__Goal of the exercise__. Only one portion of the data is to be written out: from the line bearing "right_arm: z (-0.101" through the line bearing "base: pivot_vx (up". Write it exactly as it appears.

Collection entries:

☆ ☆ ☆ ☆ ☆

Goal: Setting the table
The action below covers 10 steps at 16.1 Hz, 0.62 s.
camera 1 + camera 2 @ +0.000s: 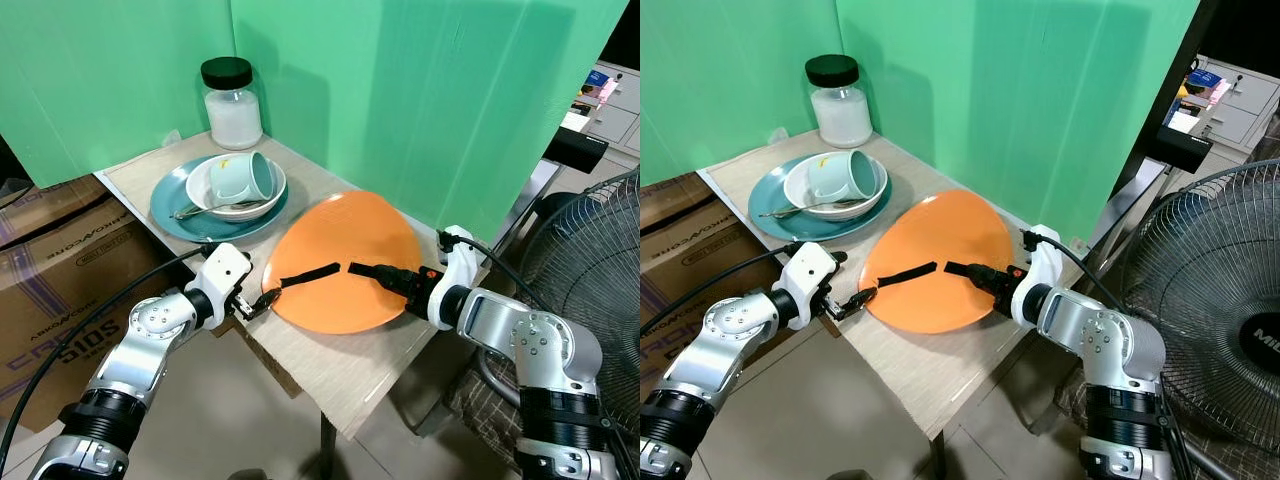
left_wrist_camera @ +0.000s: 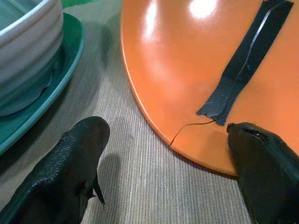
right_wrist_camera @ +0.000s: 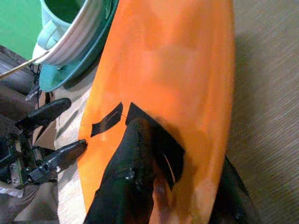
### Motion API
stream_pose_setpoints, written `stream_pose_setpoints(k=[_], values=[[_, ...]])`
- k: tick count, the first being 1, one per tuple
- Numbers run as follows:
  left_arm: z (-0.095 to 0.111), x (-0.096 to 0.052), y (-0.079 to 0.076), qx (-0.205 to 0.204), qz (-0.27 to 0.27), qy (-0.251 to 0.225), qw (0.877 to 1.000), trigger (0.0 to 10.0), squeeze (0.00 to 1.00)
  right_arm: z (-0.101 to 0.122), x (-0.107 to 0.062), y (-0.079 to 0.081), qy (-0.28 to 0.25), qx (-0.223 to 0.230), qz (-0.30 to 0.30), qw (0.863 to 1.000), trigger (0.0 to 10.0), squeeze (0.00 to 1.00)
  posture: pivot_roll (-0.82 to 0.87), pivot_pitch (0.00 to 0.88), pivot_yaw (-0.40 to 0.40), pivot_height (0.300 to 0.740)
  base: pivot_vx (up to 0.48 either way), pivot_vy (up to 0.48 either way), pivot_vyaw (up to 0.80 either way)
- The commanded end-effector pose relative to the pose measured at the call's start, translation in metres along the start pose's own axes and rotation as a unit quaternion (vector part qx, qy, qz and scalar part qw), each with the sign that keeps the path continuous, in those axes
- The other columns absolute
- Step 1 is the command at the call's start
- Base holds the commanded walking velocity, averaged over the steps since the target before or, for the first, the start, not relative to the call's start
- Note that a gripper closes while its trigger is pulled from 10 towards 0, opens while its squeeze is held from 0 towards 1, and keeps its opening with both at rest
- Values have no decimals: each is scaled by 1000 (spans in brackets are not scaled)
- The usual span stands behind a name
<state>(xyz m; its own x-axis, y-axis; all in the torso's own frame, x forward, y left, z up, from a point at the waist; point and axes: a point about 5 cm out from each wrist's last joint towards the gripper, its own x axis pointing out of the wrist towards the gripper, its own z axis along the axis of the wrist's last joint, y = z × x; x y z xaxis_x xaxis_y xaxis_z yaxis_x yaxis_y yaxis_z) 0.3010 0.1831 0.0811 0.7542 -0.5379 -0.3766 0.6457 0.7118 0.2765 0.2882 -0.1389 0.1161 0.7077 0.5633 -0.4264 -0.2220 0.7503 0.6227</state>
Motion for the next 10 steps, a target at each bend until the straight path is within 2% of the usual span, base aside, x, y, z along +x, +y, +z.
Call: stream_pose_setpoints(k=[1,3,4,7,8,9,10], values=[[-4,1,-2,5,1,15,1000,10000,0,9,-1,3,-18,-6,2,1000,0,0,117,0,-11,740,0,0,0],[7,1,2,12,9,-3,1000,10000,0,11,-3,2,-22,-7,-1,1000,0,0,119,0,-11,740,0,0,0],[21,-1,8,15,22,-30,999,10000,0,15,-6,4,-40,-14,2,999,0,0,119,0,-9,740,0,0,0],[65,-16,17,0,57,-122,991,10000,0,40,-32,21,-144,-83,19,986,0,0,111,0,1,740,0,0,0],[91,-28,12,-13,58,-177,982,10000,0,49,-53,27,-194,-151,3,969,0,0,105,0,4,740,0,0,0],[97,-32,10,-18,58,-187,980,10000,0,51,-59,29,-205,-168,0,964,0,0,101,0,7,740,0,0,0],[106,-39,5,-26,65,-201,977,10000,0,53,-74,40,-243,-196,13,950,3490,0,93,0,15,740,0,0,0]])
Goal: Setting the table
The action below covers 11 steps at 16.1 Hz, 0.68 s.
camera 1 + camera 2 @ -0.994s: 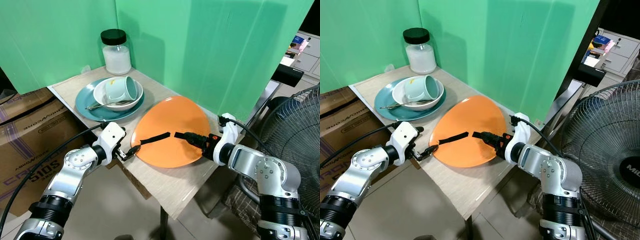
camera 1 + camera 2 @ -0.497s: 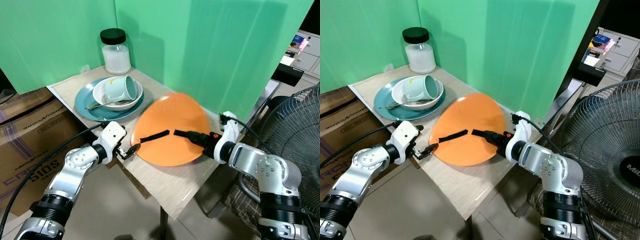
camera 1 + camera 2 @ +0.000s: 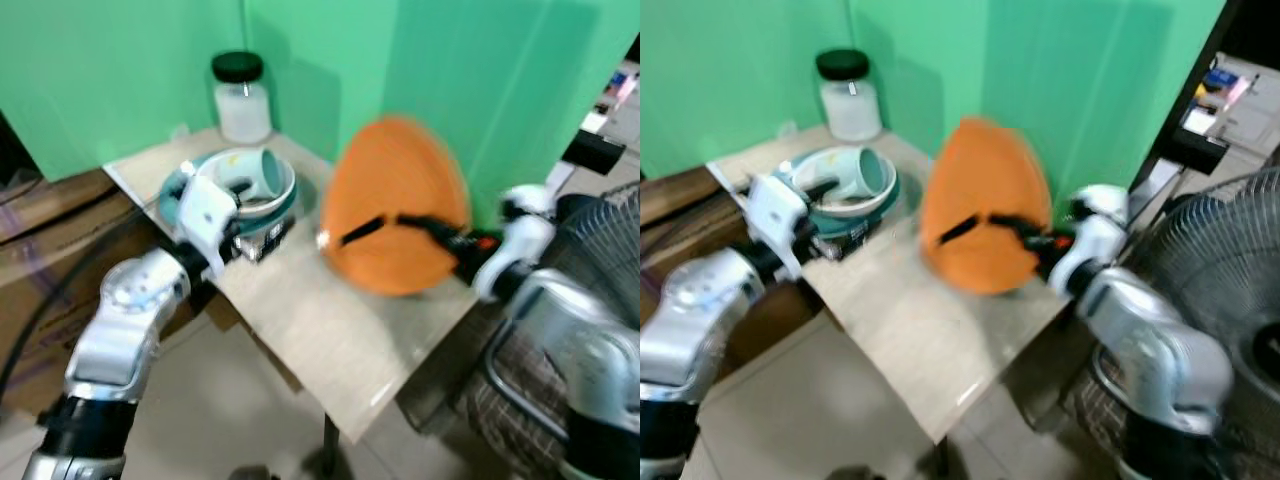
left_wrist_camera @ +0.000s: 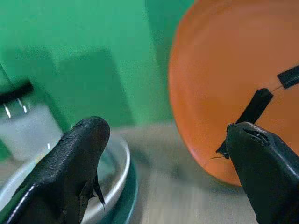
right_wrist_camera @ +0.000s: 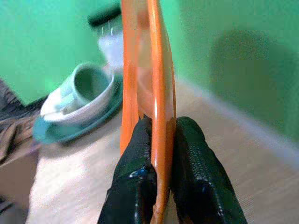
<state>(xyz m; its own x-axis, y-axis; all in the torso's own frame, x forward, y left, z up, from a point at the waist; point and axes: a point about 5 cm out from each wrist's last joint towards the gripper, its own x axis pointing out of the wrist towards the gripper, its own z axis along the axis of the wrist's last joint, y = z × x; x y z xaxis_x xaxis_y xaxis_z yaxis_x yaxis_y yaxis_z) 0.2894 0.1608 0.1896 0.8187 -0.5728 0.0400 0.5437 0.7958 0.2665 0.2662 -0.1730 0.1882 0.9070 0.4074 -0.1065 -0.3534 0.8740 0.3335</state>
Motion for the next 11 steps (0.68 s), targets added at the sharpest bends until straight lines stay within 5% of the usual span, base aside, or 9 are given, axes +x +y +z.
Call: stream_pose_setpoints(k=[1,6,11], values=[[5,-4,-4,-3,11,1,1000,10000,0,21,-11,18,-65,-41,37,996,10000,0,89,0,21,740,0,0,0],[-2,-14,-21,4,83,28,996,10000,0,20,-20,34,-154,-129,-32,979,10000,0,84,0,14,740,0,0,-156],[4,-9,-24,11,114,17,993,10000,0,9,-20,45,-177,-108,-18,978,10000,0,103,0,-3,740,0,0,-796]])
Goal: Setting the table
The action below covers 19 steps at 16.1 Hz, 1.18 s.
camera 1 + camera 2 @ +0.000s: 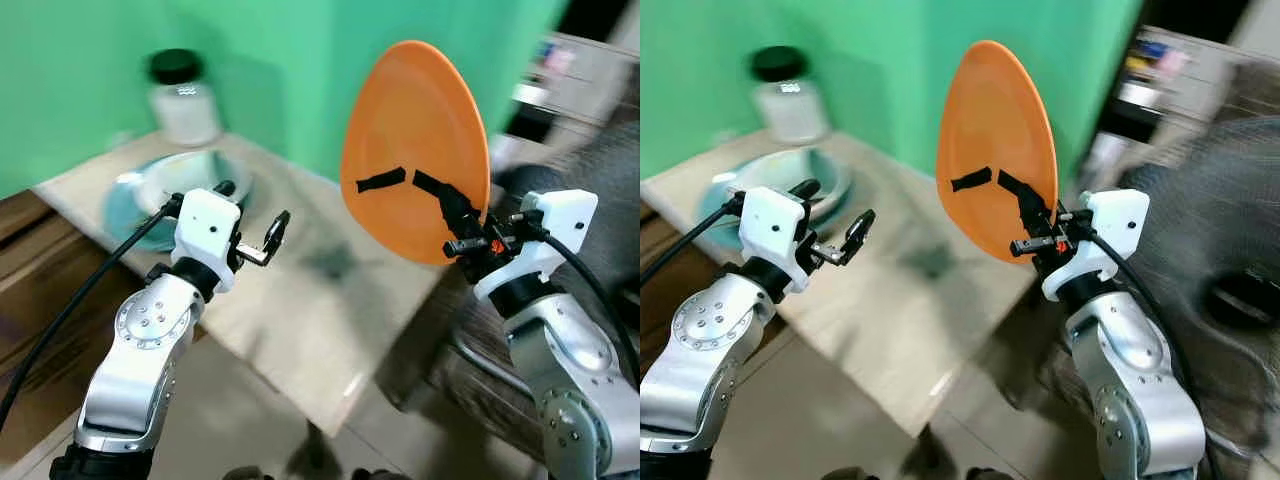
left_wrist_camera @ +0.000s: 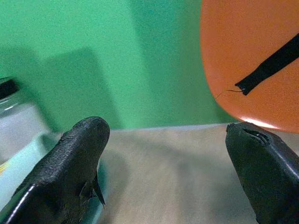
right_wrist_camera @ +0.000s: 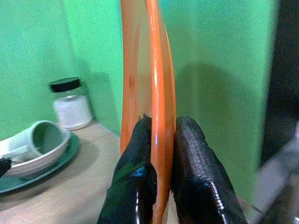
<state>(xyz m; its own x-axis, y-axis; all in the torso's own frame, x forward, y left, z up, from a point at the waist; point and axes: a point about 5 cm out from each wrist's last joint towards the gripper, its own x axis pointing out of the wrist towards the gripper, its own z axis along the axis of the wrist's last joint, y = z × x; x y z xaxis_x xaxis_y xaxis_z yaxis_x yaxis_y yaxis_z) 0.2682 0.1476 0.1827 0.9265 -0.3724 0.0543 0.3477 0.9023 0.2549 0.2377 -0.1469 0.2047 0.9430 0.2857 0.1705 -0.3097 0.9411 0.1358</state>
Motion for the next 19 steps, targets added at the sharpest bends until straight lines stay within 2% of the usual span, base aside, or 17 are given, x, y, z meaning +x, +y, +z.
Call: stream_pose_setpoints(k=[1,5,8,11,19], values=[[4,0,-1,3,5,-6,1000,10000,0,6,-2,7,-30,-2,16,999,10000,0,103,0,-2,740,0,0,-800],[1,-1,-4,-7,8,1,1000,10000,0,-3,-7,15,-15,-7,75,997,10000,0,100,0,-6,740,0,0,-800],[2,-1,-5,-11,4,2,1000,10000,0,-4,-8,14,-14,-12,84,996,10000,0,101,0,-10,740,0,0,-800],[0,-3,-2,-6,22,8,1000,10000,0,-4,-8,10,-13,-17,81,997,10000,0,100,0,-17,740,0,0,-800],[2,-3,-2,-5,28,6,1000,10000,0,-6,-9,2,-18,8,61,998,10000,0,108,0,-34,740,0,0,-788]])
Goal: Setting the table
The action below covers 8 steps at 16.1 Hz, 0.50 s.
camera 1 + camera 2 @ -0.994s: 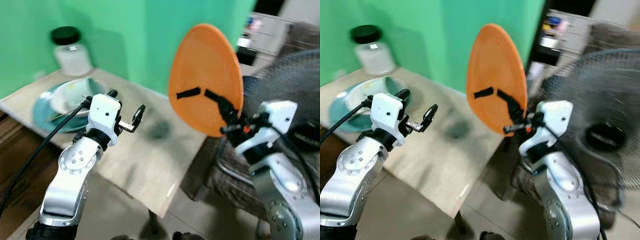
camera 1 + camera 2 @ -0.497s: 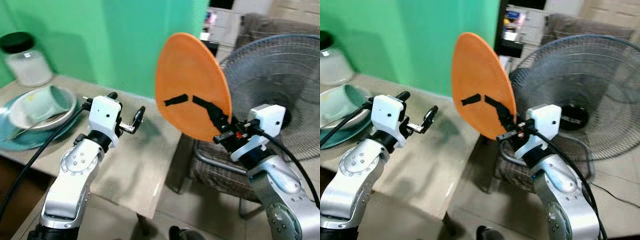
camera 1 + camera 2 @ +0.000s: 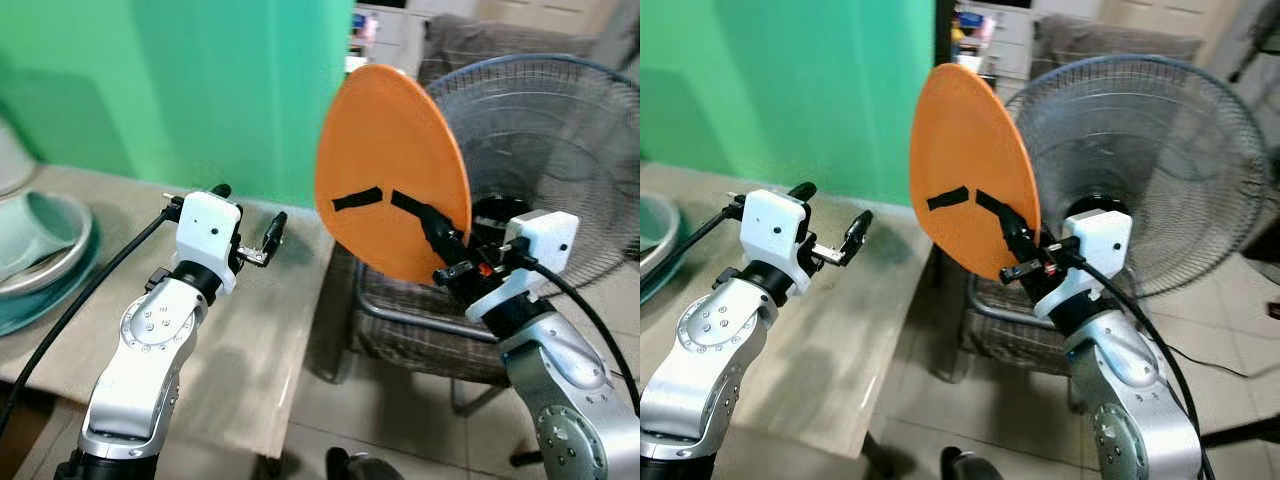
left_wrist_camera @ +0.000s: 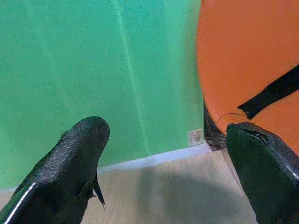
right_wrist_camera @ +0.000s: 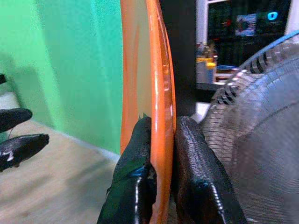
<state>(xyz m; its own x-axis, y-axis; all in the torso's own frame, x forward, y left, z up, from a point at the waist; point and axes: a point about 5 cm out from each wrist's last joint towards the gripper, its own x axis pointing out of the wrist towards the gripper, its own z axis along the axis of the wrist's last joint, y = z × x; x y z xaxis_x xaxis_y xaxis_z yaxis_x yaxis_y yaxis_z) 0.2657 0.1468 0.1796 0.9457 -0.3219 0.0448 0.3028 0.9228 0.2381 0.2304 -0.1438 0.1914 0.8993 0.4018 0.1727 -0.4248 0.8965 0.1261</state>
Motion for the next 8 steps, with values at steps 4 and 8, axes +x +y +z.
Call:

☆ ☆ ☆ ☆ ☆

__Solved problem__.
  right_arm: z (-0.101 to 0.122), x (-0.107 to 0.062), y (-0.079 to 0.081), qy (-0.28 to 0.25), qx (-0.223 to 0.230), qz (-0.30 to 0.30), qw (0.863 to 1.000), trigger (0.0 to 10.0), squeeze (0.00 to 1.00)
  posture: pivot_roll (-0.82 to 0.87), pivot_pitch (0.00 to 0.88), pivot_yaw (-0.40 to 0.40), pivot_height (0.300 to 0.740)
  base: pivot_vx (up to 0.48 either way), pivot_vy (up to 0.48 either way), pivot_vyaw (up to 0.80 either way)

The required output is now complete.